When we finally emerge from the chrysalis of social distancing will we like what we find?
Will the people responsible for the mass loss of life ever be held to account? Will the systems that led to their choices be challenged? Will we ever have justice for the harm which has been inflicted on us?
How will we honor the dead? The so so many dead, so many dead that it has eclipsed the losses of many of our worst wars.
How do we make sense of it when the numbers become too large to make sense of? When the New York Times can publish pages and pages and pages of names and barely make a dent on the total count how do we wrap our minds around the scope of the tragedy and should we even try to?
How many names can you get through before it breaks you?

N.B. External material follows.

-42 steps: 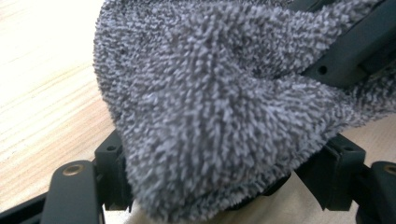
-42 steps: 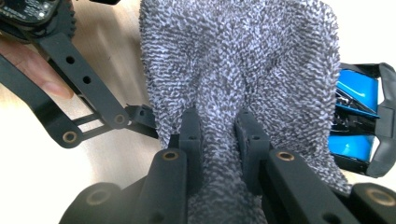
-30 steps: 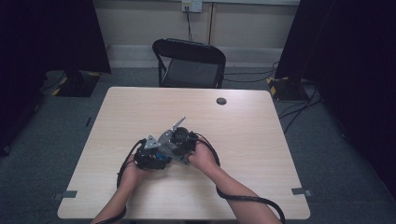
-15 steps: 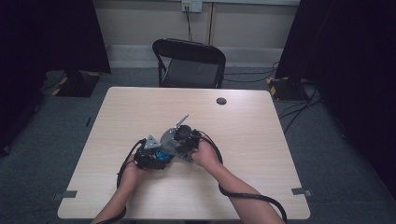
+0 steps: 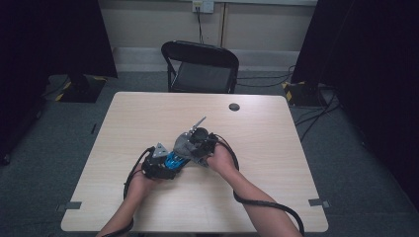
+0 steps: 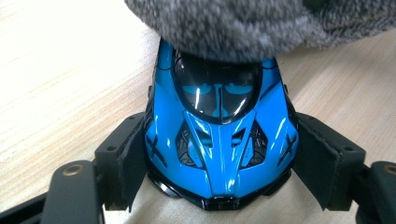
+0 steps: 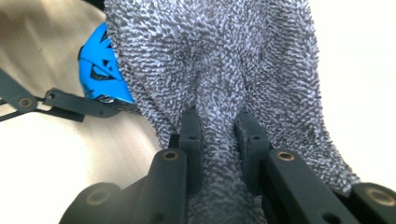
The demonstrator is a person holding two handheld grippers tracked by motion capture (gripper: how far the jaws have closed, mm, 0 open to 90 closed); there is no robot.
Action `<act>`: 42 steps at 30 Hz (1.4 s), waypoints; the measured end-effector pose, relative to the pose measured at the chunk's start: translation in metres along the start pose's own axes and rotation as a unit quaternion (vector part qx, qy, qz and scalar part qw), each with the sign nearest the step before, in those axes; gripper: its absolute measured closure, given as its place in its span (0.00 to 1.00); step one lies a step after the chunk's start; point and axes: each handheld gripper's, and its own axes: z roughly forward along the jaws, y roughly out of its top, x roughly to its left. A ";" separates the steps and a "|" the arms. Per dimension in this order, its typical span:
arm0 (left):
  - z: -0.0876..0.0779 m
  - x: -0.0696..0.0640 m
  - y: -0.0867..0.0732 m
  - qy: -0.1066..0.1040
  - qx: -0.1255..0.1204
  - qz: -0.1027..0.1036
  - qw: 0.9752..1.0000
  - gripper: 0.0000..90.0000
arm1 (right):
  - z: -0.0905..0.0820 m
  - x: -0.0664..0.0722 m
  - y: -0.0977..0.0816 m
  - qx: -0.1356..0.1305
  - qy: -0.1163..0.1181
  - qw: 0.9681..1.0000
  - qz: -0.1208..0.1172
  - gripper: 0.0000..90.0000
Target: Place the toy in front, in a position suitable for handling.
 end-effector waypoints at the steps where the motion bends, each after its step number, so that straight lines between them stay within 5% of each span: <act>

Before it becomes too many? Before it becomes too much?
How do you keep going day after day after brutal day? How do you make sense of your new reality?
Twitch Raves, Zoom parties, livestreamed funerals, facebook memorials, how do we come together when we can’t come together?
How do we live in this world? On this Earth? How do we cope with it all and is coping what we should be doing?
If the world is insane, should we be a bit insane as well? At what point do we stop going along with it?
When does it all become too much?
How many is too many?
And if we did try to stand up to that world, what would that mean?
I don’t have any good answers, I can only hope that we can find them together.
The world will continue to turn, and humanity will heal and love and grow as it always has.
The night is dark, and the way is unclear, but night does not last forever, and the sun also rises if we can manage to survive until then.
But that if, is still an if.
The Covid-19 Pandemic is not yet over, and this is not yet the dawn.